10.23.2008

the struggle against nothingness

A conversation with Heather the other day reminded me of these lines from my journal eight years ago. They seem appropriate for this time now, entering the quiet winter months, not knowing what retreat work we will have (though an advent retreat is looking possible at the moment):

We dread the emptiness of time. Because with no distraction, we become conscious of ourselves as is, not in relation to other things but isolated, alone. Or rather in relation to God, from whom we are never isolated. This results in a consciousness of sin, guilt, negation. But that could all be collected under the heading of nothingness. And our fear of nothingness is fundamental—the fear of death.

I see the struggle against nothingness becoming obvious in several ways. First is the basic struggle for physical survival.
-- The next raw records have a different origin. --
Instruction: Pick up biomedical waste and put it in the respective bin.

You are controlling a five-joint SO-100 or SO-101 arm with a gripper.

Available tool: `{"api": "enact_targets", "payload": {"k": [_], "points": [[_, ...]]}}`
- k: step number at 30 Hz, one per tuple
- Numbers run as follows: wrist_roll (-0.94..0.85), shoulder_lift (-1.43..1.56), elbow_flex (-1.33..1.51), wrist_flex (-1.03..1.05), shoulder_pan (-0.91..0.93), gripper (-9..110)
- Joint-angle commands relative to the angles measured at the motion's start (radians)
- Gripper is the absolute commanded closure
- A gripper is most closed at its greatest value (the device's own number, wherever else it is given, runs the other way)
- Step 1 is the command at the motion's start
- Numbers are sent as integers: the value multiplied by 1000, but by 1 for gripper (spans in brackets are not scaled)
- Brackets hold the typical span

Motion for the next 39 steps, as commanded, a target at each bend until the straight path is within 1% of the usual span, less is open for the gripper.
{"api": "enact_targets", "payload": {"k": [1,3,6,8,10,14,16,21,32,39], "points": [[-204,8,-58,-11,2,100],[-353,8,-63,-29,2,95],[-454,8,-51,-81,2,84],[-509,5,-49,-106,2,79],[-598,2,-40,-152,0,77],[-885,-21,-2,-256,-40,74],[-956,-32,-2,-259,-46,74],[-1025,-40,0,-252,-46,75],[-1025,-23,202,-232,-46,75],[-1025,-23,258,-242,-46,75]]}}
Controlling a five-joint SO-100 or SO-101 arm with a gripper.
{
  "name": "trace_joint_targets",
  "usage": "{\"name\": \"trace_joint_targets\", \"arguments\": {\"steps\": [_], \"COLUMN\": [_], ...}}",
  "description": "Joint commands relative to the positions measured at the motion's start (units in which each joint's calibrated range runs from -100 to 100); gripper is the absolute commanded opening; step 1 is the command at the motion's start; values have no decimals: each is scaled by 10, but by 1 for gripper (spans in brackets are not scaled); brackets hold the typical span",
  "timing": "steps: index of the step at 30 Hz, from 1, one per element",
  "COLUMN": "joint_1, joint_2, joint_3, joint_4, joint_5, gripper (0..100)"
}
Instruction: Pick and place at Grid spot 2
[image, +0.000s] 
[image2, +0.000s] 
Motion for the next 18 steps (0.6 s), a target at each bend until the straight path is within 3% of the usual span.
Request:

But this struggle doesn't stop at "daily bread"—it continues into the quest for security and material wealth and power. The clutching of physical reality to convince ourselves that we are something and will continue to exist as something. Second, the struggle for fame and political power. We attempt to become something real in the minds of other people—the more, the better. With this is all identities based on role, profession, hierarchy, etc. And third, the struggle to fill time with activity. If we can just keep moving, building, theorizing, then we're convinced that we're something. We try to carve out a place for ourselves in the material world, in people's minds, and in time. If we're taking up 'space' then we must be something.

We struggle against nothingness feverishly because nothingness is death. To be hungry, poor, ignored, forgotten, lonely, bored is to be threatened at the core of our being. Such experiences question our very existence. It's not just the physical discomfort; it's the threat of death. So we try to establish ourselves in things, in people, and in time—yet these all disappear just as we do. It's a futile struggle, really, but I suppose it does keep us occupied and distracts us from facing our fear directly. And that's generally enough. Because we cannot face our fear directly; we simply cannot face death.

By ourselves, that is. We cannot, by our own power, face death and live. We can, however, be resurrected through faith, by the power of God's love. Faith is the death of self in which we face our own nothingness, only to be raised by God's free and loving affirmation of our somethingness. This is a somethingness not carved out of crumbling stone or fading time, but an absolute value granted by God. Only God creates, and this is God's re-creation of us. Our second birth.